A la fin de notre entretien, Fatim nous apprend qu’elle a aussi emboité le pas à sa grande sœur qui est, aussi, une fille-mère. En réalité, sa famille arrive à joindre les deux bouts, très difficilement.
REGRET – Asnatou est une élève en classe de Terminale. Elle doit passer le baccalauréat cette année. Elle a eu un enfant lorsqu’elle était en classe de 10e année du lycée Askia Mohamed. Elle habite aux logements sociaux à Samé, au flanc de la colline, sur la route de Lassa. Son témoignage trahit le regret amer d’avoir eu un enfant si jeune dans sa vie.
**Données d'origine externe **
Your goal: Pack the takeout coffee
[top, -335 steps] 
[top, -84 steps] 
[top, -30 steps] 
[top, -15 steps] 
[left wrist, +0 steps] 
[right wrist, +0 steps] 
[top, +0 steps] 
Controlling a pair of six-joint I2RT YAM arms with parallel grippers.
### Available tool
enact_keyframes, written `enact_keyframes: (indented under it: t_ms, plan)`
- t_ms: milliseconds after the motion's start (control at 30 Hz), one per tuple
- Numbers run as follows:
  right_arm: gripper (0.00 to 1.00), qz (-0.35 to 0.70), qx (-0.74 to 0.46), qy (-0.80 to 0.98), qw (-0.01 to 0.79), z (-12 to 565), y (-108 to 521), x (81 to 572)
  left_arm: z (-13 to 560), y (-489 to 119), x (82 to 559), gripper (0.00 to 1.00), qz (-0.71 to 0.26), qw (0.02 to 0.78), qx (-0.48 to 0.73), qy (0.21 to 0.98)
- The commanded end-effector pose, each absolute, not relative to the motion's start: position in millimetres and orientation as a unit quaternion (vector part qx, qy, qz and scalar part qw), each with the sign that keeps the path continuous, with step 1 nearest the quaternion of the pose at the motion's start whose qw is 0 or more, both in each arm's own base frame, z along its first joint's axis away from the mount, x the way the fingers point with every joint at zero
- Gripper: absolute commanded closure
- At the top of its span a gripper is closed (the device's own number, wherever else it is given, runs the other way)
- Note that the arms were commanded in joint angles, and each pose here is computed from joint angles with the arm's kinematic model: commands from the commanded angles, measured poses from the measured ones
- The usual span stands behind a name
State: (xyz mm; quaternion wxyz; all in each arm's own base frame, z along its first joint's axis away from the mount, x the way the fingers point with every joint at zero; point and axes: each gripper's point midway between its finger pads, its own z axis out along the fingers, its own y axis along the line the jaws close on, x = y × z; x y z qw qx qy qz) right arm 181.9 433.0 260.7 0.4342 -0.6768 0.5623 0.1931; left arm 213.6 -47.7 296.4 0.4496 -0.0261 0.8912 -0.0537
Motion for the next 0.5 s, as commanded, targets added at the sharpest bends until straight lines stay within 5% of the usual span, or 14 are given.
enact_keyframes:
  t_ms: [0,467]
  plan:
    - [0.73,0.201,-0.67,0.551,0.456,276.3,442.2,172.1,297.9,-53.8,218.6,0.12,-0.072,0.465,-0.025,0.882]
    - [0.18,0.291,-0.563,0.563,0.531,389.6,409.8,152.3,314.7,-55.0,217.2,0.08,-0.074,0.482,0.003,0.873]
« Je suis tombée amoureuse d’un camarade classe au lycée. Avant la fin de l’année scolaire en cours, j’ai eu une grossesse de lui », explique Asnatou, les yeux mouillés de larme et la gorge sèche. Elle avoue que cette grossesse lui a coûté l’amour paternelle. « Depuis qu’il a su j’étais enceinte, mon père m’a reniée. Je ne savais où aller. C’était le calvaire », narre-t-elle.
Tout d’un coup, notre interlocutrice se retient. Sa mine s’illumine. La famille de Ousmane, mon petit ami, ne m’a pas laissée vivre dans la rue. Elle est venue à mon secours. « La mère de Ousmane gérait une gargote. Elle vendait des brochettes, du poisson braisé, du poulet rôti, des sandwiches devant la direction nationale d’une structure à Bamako. Je partais l’aider à la descente des cours. On rentrait à la maison après. Elle m’a soutenue comme sa propre fille. J’ai accouché étant chez les parents du père de mon enfant », raconte-t-elle.
« Malheureusement, dit-elle, peu de temps après la naissance de mon bébé, la mère de Ousmane est décédée ». « Entre-temps, continue-t-elle, mon père est revenu à de meilleurs sentiments. Il est allé me chercher pour rejoindre la famille ». « Je suis avec mon enfant de deux ans dans notre famille, mais Ousmane devient de plus en plus en distant avec moi », déplore Asnatou.
AIDE-MENAGERES – Des domestiques deviennent filles mères à Bamako. Dans ces cas, si certaines rares grossesses sont reconnues par leurs auteurs, certaines de ces filles ne parviennent pas à montrer un homme comme le peere de leur enfant. C’est le cas de Rokiatou qui était aide-ménagère dans une famille à Hamdallaye, en Commune IV du District de Bamako. Elle a dépensé toutes ses économies dans l’accouchement.
« Rokiatou était mon aide-ménagère. Elle était enceinte et n’a pas pu reconnaitre le père de son enfant », nous narre Nana Kéita, une sexagénaire. A l’en croire, elle s’est vue contrainte de mettre la main à la poche en plus de tout l’argent de la petite Rokiatou pour faire une césarienne. « Elle était de petite corpulence et n’avait pas de force. Les médecins ont alors exigé la césarienne lors de son accouchement. Nous avons beaucoup dépensé. Le nouveau-né, une fille, a pris le nom de ma petite sœur », explique la vieille Nana Kéita.